False Positive Alerts / Can't restart SNMPCollector Probe

Document ID : KB000124124
Last Modified Date : 04/01/2019
Show Technical Document Details
Issue:
We are having issues with our snmpcollector probe sending false positive alerts. I tried to restart it but it fails.

snmpcollector false alarms, e.g., alarm received on 12/31/2018
10.xx.xxx.xx: XYZ-B30-1-MDF01-ASR2.xxx.xx.xxx interface Tu20x(Tunnel205) is down. 
alarm count was 931 alarms

snmpcollector probe error: "Failed to restart probe
/xxx/xxx/xxxhub/snmpcoillector.
Communication failure.

Template editor error when trying to open it:
"Templates were unable to be retreived.
Click Retry to attempt to save your configuration again.
Click Close to close thius Window."

Log files in IM were not showing any text - IM client seemed to not be working correctly so we used AC but AC log files were not displaying any text on the snmpcollector hub as well.
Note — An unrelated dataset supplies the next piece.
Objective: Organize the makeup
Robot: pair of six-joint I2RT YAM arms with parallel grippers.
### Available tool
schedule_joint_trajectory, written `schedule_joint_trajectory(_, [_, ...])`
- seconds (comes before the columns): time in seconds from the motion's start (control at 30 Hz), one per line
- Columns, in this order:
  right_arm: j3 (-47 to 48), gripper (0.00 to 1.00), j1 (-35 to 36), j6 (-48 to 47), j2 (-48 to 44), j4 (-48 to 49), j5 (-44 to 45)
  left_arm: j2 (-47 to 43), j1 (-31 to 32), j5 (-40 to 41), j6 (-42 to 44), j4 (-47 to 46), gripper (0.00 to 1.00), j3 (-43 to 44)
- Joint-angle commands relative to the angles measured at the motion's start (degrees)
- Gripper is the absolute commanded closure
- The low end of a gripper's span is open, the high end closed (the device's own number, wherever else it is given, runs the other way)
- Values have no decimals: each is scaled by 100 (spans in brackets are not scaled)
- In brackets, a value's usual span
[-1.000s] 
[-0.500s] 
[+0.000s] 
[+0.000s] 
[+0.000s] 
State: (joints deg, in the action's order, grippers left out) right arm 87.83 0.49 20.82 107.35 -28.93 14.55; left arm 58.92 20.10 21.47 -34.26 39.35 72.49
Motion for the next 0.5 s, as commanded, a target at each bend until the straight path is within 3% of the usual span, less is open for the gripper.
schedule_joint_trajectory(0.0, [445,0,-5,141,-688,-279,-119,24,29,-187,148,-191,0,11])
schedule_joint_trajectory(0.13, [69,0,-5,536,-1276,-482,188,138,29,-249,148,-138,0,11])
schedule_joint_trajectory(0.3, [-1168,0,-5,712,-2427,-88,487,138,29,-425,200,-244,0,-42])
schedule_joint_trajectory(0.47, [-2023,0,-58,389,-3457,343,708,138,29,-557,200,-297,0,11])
We also noticed this Windows error which seemed to be thrown by the hub->System Error &H8004023 A Microsoft Software Installer error was encountered 

Deployment of snmpcollector v3.44 would fail towards the end of the package deployment with "Installation of section generic failed" so we tried AC instead, but only after we resolved another issue seen in the local hub's controller log: 

     fopen failed for probes/service/discovery_agent/jacob-1.17-M2-x64.dll' 

- Firewalls were already disabled on the core hub and the remote hub where snmpcollector is deployed. 
- The only Windows event error we saw was a single crash of the distsrv. 
- Deployment of the snmpcollector probe v3.44 via both the IM/Admin Console failed. either inst_pkg failed or the transfer of the generic section hung.
-Errors in the controller.log: 

Jan 3 16:34:09:809 [7000] Controller: sockWrite Failed: 0000000001B0AF30 127.0.0.1/59708 10053 (rc = -1, sfd = 1644, lenleft = 365) 
Jan 3 16:34:09:809 [7000] Controller: nimISend: failed to write 92 bytes (rc=-1) [single buffer] 
...
Jan 3 16:34:09:854 [7000] Controller: failed to send probeport list to hub CSH(10.16.205.185) - communication error 
Environment:
- snmpcollector v3.41
- DCD v2.40
- hub v7.92 HF3
Cause:
- Multiple/unknown as to the ultimate root cause
Resolution:
For the error-> "fopen failed for probes/service/discovery_agent/jacob-1.17-M2-x64.dll' "
We deactivated the discovery_agent, then deleted the directory and deleted the probe and the issue was gone. discovery_agent can be reinstalled after we upgrade the snmpcollector. 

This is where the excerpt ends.